The CRAB features of PCM were identified in this study. Anemia was usually caused by CRAB (64.22%). This was slightly higher than what previously was reported in other Iranian studies. 11 , 13 , 14 Anemia was observed in 57% of individuals with CRAB-positive symptomatic myeloma. 13 28.16% had severe anemia (Hb8 g/dL). 14 Due to the small number of cases in these investigations, the findings might be influenced by fast-developing cases. There may be genetic and societal variances. Hypercalcemia and renal insufficiency were found in 3.9% and 12.9% of patients, respectively. The present study indicated that 12.95% of patients had blood creatinine levels of 2 mg/dL or above, which was lower than previous studies (22.1% to 86.4%). 11 , 13 In addition, the prevalence of hypercalcemia (Ca>11 mg/dL) and renal insufficiency (Cr>2 mg/dL) in PCM patients ranged from 6% to 47.5% and from 19% to 86.4%, respectively. 11 , 13 This was most likely because most of our patients were transferred to this hospital in early stages of their illness, or due to hospital records were incomplete. Amyloidosis was found in seven patients (1.97%).

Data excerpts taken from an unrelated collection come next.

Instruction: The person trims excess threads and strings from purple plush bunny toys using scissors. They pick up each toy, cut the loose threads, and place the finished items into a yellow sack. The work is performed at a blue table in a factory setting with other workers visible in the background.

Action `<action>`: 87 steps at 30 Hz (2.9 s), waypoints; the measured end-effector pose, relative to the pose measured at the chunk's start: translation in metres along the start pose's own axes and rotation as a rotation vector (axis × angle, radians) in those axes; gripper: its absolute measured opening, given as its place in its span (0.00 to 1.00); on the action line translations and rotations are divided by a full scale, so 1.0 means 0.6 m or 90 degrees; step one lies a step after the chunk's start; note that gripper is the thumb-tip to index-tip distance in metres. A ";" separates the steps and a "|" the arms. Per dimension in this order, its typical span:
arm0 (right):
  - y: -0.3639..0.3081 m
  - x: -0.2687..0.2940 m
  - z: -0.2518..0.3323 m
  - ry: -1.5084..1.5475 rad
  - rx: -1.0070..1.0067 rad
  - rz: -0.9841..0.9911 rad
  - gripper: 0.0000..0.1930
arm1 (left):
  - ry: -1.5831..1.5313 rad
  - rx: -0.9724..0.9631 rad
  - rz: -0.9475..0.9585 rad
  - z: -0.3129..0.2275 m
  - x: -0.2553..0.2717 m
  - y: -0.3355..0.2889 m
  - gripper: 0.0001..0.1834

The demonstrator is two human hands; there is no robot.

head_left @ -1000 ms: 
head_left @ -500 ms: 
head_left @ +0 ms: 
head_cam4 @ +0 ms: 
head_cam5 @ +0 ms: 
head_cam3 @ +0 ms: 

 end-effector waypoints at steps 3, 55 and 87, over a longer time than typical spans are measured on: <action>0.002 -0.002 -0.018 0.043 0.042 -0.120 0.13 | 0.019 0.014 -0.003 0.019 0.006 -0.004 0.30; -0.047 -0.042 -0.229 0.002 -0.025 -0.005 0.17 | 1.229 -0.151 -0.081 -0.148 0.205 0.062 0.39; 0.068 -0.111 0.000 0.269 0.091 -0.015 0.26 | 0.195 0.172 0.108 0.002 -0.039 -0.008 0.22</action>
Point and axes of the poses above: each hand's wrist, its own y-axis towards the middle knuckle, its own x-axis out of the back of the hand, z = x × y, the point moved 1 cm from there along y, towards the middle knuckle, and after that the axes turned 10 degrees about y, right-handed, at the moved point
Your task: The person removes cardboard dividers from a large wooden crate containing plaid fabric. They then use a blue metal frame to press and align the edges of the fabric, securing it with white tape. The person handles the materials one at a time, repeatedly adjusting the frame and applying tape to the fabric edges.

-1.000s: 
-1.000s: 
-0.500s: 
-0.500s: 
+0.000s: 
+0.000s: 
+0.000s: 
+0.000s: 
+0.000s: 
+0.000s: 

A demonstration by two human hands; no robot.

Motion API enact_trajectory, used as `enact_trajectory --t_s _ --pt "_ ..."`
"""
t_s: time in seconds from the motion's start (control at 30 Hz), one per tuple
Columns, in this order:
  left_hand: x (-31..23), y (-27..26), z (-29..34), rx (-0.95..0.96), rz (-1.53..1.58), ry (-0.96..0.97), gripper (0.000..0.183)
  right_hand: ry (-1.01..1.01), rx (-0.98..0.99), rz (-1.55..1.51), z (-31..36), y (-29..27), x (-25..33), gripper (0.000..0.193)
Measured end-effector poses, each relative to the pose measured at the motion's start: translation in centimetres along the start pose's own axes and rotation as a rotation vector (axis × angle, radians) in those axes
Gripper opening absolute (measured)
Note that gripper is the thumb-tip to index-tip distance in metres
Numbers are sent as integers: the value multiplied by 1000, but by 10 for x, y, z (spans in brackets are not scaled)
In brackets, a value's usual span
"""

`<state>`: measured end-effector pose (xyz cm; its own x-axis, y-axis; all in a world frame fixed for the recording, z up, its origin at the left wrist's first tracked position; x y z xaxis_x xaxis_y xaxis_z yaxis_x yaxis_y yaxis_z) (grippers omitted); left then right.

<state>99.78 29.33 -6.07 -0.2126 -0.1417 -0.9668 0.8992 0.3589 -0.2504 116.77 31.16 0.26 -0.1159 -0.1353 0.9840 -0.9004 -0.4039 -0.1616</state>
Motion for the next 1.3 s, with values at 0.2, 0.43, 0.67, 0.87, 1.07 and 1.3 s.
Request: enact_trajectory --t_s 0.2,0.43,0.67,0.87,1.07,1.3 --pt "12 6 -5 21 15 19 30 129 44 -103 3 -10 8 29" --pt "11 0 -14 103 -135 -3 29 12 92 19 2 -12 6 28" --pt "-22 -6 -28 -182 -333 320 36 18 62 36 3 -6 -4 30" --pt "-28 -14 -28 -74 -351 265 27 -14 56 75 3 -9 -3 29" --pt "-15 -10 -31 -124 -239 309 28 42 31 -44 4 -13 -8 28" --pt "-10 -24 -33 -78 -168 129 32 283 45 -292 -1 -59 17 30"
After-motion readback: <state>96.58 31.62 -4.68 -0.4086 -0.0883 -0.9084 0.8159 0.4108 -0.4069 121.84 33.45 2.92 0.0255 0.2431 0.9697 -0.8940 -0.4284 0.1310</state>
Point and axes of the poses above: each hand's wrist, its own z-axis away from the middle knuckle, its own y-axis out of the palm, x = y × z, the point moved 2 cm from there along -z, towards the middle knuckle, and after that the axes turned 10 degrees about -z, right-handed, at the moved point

Ajise and others identified a 3% amyloidosis incidence. 15

At the time of diagnosis, 119 (33.52%) of these patients were asymptomatic, while 66.47% (n=236) had at least one CRAB symptom, and 69 (19.43%) had two or more. Few studies examined CRAB features in PCM patients simultaneously. According to Howell and colleagues, 29.9% of PCM patients were asymptomatic, 36.5% had one CRAB feature, and 32.8% had two or more. 16

The prognosis for multiple myeloma with pancytopenia is poor. 4 In such cases, pancytopenia might be deceiving, delaying diagnosis and treatment. 11 In our study, 18.30% of PCM patients were pancytopenic. According to Jalaeikhoo and others, pancytopenia was seen in 8.9% of PCM patients. 11

Among PCM patients for whom IHC analysis was performed, 154 (53.84%) were kappa restricted, and 127 (44.40%) were lambda restricted. Besides, 2 (0.69%) had neither kappa nor lambda light chain restriction and were diagnosed with non-secretory variant PCM, and 1 (0.35%) had coexpressed kappa and lambda light chains together and was diagnosed with biphenotypic variant PCM.

Multicolor flow cytometry (MFC) can detect abnormal marker expression, prognostic indications, and plasma cell monoclonal origins. CD56, also known as neural cell adhesion molecule (NCAM), is expressed in 70% of myelomas and could be used to differentiate between malignant and benign plasma cells, as well as MGUS, and plasmacytoid lymphomas, which have high levels of CD138 but no CD56. 17 CD56 expression was abnormal in 70-80% of flow cytometry analyses. 18 CD56 expression was correlated with increased lytic bone lesions but not with renal failure, hypercalcemia, or anemia. 19 Flow cytometry immunophenotyping was performed on 232 of 355 PCM patients. Based on CD19 and CD56 expression, 82.2% of these individuals had no CD19 expression, and 86.1% had CD56 aberrancy.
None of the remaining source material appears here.